Come ripercorre Il Post, l’invenzione della e rovesciata invece si deve al linguista tedesco Andrea Schmeller, che era alla ricerca di una vocale molto breve. Anni dopo l’esperto di fonetica Alexander John Ellis utilizzò questo simbolo nella lingua inglese per identificare una vocale indistinta. Alla fine dell’Ottocento fu compilato l’alfabetico internazionale, e qui apparve anche la Schwa. L’attivista per l’introduzione dell’ə, Luca Boschetto, scrisse che dietro all’utilizzo della schwa ci fosse una somiglianza grafica: “Assomiglia ad una forma intermedia tra una ‘a’ e una ‘o'”.
L’Accademia della Crusca disse no Schwa
Nel marzo 2023 il dibattito sulla Schwa divenne così importante che anche l’Accademia della Crusca intervenne per dare la sua opinione in merito, spiegando che asterishi e schwa non possono essere ufficializzati nella lingua italiana in quanto ideologici.

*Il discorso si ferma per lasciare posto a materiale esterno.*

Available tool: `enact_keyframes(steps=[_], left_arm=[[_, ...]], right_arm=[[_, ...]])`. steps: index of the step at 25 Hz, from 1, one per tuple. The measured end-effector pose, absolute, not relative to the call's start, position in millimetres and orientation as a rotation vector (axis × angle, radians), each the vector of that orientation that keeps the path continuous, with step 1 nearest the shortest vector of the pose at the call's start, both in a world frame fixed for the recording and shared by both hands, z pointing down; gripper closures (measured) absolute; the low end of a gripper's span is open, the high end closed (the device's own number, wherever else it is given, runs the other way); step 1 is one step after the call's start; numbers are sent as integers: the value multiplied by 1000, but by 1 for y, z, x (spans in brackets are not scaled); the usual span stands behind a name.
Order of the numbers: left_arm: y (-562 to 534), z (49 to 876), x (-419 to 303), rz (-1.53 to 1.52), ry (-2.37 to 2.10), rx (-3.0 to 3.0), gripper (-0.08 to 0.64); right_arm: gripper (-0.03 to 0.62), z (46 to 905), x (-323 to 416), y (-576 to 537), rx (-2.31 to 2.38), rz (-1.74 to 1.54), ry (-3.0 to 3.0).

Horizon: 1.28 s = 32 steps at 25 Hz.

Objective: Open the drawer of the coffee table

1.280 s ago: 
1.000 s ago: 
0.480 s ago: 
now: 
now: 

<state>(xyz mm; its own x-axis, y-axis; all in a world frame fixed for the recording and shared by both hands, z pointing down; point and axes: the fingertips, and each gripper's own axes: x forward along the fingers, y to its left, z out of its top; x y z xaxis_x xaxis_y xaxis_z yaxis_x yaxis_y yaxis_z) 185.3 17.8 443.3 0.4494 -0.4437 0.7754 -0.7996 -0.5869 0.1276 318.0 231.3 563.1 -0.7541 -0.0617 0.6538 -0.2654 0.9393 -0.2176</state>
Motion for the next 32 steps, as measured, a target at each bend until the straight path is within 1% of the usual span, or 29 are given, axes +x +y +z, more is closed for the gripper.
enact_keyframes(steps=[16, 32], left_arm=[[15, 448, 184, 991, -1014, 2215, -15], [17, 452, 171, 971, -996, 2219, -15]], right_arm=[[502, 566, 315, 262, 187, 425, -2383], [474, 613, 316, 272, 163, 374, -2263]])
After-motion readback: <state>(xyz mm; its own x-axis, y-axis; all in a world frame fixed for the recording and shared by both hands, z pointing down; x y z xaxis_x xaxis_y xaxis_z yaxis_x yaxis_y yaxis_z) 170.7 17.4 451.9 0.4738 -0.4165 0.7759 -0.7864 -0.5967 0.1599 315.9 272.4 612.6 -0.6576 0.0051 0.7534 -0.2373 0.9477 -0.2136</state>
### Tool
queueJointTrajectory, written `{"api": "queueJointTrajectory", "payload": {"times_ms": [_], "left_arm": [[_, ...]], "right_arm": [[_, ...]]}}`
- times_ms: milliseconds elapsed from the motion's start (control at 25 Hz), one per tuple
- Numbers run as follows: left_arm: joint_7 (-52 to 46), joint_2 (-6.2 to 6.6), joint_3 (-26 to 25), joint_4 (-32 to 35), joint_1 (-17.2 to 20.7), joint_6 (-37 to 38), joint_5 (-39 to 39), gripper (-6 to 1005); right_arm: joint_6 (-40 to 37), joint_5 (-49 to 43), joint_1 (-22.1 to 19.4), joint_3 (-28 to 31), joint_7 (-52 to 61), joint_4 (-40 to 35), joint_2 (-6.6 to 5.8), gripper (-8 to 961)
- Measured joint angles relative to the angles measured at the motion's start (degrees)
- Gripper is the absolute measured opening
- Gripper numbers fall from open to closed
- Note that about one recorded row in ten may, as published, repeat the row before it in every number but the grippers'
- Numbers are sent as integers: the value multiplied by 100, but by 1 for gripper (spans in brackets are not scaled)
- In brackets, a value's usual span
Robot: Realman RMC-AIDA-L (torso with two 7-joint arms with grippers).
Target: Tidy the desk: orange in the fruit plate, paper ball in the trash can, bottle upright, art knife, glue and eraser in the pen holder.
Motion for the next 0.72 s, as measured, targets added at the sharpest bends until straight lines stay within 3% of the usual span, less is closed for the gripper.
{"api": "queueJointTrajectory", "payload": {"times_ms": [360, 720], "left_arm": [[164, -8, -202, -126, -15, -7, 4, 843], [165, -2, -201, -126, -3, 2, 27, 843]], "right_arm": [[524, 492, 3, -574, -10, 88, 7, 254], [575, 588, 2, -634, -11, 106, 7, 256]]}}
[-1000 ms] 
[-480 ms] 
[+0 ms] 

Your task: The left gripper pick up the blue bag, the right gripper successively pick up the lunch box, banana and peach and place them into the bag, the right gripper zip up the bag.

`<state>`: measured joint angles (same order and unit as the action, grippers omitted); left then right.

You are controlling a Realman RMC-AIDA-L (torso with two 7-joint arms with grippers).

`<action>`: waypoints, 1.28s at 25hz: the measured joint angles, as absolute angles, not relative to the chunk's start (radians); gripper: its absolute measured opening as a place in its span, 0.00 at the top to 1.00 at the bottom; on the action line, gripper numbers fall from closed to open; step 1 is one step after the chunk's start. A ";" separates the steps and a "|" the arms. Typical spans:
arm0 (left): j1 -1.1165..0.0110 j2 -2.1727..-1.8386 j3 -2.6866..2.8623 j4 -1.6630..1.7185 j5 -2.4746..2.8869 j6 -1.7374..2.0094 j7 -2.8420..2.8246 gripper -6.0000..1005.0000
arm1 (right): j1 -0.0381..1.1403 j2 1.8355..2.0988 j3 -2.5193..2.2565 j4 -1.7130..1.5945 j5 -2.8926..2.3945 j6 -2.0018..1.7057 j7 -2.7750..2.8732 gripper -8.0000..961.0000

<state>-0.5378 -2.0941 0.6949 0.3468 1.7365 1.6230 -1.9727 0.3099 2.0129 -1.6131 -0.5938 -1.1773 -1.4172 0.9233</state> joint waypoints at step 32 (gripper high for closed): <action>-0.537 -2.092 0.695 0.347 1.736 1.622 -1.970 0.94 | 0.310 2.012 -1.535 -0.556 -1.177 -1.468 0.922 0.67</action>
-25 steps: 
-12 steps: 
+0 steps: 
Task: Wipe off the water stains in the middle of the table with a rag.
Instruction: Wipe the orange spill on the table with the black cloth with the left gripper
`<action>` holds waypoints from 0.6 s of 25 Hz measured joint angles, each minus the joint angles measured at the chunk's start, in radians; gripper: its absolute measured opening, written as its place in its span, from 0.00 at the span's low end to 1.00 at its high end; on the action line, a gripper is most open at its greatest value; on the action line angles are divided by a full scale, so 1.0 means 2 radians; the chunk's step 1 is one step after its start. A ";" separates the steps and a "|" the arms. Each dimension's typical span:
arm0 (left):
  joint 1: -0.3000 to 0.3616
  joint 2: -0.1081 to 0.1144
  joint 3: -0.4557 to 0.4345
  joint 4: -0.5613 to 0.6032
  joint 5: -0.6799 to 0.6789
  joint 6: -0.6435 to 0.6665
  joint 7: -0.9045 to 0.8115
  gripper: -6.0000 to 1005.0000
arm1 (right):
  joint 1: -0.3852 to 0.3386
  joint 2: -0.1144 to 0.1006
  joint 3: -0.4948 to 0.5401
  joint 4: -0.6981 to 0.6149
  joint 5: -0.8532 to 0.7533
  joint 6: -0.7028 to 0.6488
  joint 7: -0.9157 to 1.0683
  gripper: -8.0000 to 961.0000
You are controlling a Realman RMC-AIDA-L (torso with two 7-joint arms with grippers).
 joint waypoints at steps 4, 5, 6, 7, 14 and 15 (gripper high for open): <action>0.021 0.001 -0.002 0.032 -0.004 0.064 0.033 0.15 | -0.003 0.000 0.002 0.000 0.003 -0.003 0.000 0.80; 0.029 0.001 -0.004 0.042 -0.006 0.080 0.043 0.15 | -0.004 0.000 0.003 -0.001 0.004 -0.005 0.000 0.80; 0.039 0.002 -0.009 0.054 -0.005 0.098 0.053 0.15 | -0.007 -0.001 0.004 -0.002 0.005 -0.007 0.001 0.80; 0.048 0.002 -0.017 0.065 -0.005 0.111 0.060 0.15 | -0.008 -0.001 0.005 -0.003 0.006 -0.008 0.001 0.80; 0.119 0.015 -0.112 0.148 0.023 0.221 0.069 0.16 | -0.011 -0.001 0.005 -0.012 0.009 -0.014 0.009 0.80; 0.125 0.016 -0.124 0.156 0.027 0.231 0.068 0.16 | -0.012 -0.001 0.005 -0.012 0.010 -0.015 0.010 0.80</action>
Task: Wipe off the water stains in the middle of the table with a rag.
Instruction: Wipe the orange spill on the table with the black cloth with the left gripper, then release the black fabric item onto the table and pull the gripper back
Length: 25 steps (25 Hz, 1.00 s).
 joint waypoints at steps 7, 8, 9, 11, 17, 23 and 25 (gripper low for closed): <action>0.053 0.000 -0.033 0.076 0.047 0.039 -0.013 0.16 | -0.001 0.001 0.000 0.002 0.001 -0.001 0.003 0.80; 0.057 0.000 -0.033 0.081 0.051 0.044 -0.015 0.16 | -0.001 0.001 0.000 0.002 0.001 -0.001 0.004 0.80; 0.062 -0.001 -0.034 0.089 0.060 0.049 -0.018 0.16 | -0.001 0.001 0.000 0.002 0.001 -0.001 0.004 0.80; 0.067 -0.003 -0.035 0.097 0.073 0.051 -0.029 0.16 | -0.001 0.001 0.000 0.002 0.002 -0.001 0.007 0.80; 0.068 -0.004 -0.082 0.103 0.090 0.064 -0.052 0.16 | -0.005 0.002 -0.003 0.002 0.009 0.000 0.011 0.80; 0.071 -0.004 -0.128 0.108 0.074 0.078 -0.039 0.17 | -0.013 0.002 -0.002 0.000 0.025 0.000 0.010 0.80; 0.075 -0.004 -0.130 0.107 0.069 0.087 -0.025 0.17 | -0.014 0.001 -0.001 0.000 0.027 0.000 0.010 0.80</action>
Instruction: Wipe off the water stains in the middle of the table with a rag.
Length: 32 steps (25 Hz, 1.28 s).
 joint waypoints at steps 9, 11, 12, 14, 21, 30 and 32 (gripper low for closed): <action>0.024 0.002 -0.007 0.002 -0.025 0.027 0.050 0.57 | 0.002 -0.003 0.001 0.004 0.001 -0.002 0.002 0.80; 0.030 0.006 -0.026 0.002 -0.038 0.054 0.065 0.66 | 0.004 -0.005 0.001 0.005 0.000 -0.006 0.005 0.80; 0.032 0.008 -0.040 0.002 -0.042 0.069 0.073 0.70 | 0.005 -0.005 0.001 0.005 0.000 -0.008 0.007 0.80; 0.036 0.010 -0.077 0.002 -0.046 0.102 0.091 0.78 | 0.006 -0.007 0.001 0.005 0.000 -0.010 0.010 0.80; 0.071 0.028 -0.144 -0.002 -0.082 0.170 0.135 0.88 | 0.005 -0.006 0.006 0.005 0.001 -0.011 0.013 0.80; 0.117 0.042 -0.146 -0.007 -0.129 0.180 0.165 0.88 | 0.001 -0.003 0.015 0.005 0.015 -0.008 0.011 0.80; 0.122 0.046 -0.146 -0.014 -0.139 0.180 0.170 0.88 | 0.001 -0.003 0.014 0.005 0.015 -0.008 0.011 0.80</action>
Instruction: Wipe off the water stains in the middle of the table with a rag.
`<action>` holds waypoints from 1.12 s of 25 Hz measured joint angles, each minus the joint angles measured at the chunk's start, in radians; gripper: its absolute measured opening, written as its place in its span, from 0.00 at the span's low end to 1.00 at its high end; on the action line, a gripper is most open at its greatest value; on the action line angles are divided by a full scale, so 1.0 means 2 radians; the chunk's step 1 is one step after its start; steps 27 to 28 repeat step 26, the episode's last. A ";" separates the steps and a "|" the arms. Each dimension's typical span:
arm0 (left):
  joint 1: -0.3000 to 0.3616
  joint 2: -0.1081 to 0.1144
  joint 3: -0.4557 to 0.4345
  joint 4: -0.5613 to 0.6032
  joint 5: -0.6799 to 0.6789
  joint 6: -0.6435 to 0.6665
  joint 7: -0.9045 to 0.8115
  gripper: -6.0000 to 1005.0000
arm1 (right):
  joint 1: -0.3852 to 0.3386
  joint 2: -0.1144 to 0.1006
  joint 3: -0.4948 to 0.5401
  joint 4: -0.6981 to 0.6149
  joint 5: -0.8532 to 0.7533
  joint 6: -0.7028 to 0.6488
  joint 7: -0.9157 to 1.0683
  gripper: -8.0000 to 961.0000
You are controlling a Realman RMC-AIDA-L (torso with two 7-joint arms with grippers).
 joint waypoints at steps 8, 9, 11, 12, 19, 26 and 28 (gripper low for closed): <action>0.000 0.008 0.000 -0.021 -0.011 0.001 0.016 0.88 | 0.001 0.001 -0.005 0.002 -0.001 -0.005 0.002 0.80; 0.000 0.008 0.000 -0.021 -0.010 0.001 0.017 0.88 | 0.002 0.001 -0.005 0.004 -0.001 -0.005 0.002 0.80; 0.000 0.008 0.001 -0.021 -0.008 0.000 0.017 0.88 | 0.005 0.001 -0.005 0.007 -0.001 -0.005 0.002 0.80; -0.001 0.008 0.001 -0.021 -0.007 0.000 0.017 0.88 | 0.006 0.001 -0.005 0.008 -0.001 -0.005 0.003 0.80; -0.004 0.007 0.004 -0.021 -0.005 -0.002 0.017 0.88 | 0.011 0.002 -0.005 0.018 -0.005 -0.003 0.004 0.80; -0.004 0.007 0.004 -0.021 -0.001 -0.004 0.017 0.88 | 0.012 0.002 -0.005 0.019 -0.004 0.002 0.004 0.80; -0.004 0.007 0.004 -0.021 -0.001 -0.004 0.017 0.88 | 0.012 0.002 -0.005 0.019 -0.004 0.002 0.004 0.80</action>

Queste le motivazioni dell’Accademia della Crusca: “I principi ispiratori dell’ideologia legata al linguaggio di genere e alle correzioni delle presunte storture della lingua tradizionale non vanno sopravvalutati, perché sono in parte frutto di una radicalizzazione legata a mode culturali. (…). È da escludere nella lingua giuridica l’uso di segni grafici che non abbiano una corrispondenza nel parlato, introdotti artificiosamente per decisione minoritaria di singoli gruppi, per quanto ben intenzionati. Va dunque escluso tassativamente l’asterisco al posto delle desinenze dotate di valore morfologico (“Car* amic*, tutt* quell* che riceveranno questo messaggio…”). Lo stesso vale per lo scevà o schwa”.